Маша тянула дальше и Глеба и отца. Николай
Петрович тяжело дышал и просил:
– Маша, Машенька! Не так быстро…
– Идем скорее, папа, скорее… – молила она. – Глеб, не отставай же!
… Перед большой картиной стояла толпа. Внизу на коричневой, скромной раме блестела медная дощечка с надписью: «Сумерки» – Илья Кремнев. Некоторые зрители стояли, раскрыв рты, другие – прикрывали их пальцами, чтобы не заметили улыбок. Молодой человек высокого роста, с «лейкой» на плече, что-то очень быстро записывал в блокнот, часто взглядывая на картину. Двое юнцов, с красными галстуками на шеях, откровенно смеялись. Старичок, придерживая на носу пенснэ, наклонился к самому холсту и, водя носом, точно внюхиваясь, рассматривал технику письма.

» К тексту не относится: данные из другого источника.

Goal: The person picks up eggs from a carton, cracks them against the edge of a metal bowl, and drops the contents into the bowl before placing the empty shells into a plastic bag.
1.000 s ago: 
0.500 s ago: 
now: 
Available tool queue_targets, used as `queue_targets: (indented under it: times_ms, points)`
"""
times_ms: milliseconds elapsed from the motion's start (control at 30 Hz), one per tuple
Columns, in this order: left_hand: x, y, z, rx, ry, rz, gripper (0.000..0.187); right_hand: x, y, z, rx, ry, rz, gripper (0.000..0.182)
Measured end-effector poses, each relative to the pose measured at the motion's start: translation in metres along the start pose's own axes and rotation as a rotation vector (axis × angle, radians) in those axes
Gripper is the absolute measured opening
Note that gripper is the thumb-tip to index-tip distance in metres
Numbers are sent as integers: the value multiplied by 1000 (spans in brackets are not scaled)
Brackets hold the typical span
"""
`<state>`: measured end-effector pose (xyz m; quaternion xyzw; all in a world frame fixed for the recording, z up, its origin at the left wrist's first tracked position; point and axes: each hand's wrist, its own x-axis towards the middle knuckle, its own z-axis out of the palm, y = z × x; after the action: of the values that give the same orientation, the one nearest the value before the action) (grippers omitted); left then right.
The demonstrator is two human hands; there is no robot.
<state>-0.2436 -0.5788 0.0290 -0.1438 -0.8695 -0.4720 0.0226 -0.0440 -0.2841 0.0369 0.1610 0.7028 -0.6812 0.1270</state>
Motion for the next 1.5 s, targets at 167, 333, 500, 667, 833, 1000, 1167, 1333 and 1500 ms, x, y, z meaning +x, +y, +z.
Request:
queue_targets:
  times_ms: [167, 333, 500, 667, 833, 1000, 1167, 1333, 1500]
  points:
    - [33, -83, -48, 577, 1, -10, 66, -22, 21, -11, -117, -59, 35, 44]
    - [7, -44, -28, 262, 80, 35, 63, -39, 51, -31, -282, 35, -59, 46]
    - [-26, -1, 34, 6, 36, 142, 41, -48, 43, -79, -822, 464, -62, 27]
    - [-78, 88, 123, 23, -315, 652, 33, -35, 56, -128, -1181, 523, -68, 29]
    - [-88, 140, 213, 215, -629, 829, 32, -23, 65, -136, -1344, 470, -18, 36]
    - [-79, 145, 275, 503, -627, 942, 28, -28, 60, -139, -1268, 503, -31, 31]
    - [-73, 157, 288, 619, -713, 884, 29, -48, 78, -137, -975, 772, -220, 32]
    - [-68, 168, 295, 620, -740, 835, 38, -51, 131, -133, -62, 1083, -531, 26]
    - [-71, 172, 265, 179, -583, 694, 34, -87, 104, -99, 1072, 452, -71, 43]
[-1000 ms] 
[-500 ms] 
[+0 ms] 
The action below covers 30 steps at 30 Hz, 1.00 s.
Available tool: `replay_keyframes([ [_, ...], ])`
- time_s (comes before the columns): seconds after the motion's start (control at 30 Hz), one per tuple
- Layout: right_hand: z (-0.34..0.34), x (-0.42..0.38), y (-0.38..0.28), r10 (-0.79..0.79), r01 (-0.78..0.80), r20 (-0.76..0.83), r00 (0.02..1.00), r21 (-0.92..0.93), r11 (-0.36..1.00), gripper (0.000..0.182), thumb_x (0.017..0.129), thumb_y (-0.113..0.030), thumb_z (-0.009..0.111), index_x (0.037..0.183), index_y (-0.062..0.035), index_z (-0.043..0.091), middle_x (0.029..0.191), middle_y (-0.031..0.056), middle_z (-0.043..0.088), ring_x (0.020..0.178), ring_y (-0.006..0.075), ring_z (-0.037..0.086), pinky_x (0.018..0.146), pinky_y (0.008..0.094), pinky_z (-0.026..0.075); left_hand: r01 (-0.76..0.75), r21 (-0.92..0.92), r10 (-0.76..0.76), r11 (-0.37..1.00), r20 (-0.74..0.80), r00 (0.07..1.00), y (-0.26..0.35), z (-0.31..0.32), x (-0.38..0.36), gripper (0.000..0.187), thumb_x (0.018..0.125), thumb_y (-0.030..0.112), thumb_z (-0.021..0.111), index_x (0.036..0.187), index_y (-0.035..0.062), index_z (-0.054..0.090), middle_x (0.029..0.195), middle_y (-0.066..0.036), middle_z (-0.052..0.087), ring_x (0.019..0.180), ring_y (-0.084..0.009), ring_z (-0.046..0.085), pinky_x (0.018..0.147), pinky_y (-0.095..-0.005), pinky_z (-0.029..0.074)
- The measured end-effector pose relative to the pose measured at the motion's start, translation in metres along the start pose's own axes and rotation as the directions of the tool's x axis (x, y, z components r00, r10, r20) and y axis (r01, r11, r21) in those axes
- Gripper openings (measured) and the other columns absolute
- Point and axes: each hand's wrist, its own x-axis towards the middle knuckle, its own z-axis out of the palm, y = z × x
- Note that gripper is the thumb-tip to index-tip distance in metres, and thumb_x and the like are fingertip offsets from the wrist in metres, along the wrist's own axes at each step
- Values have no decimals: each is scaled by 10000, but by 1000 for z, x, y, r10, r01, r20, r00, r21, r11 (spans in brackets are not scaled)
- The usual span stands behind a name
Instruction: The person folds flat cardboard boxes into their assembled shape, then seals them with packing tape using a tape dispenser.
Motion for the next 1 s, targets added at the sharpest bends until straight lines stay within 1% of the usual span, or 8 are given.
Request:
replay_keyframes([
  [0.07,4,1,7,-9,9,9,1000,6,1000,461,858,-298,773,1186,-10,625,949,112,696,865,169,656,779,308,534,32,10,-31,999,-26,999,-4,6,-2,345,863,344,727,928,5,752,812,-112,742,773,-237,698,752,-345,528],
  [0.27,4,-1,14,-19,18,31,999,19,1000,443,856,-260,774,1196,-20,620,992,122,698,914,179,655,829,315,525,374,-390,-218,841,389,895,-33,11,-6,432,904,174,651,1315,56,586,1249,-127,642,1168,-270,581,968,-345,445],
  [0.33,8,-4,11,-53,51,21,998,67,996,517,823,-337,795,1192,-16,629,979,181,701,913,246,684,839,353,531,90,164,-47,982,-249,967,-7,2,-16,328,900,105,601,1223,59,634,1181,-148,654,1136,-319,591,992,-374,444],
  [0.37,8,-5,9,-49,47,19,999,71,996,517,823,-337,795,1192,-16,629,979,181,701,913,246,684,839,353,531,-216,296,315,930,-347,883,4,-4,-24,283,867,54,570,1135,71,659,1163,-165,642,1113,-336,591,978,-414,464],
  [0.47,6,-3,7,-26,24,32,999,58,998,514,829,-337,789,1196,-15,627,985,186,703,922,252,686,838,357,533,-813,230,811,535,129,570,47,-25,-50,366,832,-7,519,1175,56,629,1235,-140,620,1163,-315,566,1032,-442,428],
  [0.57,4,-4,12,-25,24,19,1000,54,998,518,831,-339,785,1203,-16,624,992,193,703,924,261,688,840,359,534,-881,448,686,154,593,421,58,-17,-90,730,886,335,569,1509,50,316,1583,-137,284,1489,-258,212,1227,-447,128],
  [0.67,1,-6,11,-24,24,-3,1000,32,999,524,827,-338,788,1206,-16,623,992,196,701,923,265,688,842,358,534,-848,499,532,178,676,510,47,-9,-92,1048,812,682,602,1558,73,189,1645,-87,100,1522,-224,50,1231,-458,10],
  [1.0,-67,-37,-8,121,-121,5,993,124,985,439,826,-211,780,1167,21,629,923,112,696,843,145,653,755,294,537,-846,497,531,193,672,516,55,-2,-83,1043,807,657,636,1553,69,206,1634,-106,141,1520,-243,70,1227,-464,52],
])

Маша судорожно вцепилась в руку отца и, не отрываясь, смотрела на картину. Глеб потупил глаза и покосился на отца. Николай Петрович, полураскрыв старческие пепельные губы и поблескивая очками, вытянул шею, чтобы лучше было видно, – мешали головы впереди стоящих.
– Тэк-с, – отчетливо и сокрушенно произнес он. – Два года. Пропал Илюшка. Дурак. Искал, искал, вот и доискался. Господи, а ведь талантище-то какой! Дурак, дурак и дурак… Глебка, смотри, как замучил голову лошади, затер прямо. Видать, месяцами тер… Эхе-хе-хе… Да что с ним… стряслось? с Ильей-то? объясни хоть ты мне, Глеб! – вскрикнул Николай Петрович.
Глеб пожал плечами и ничего не ответил.
Маша ткнулась лицом в плечо отца; она ничего не видела и ничего не слышала.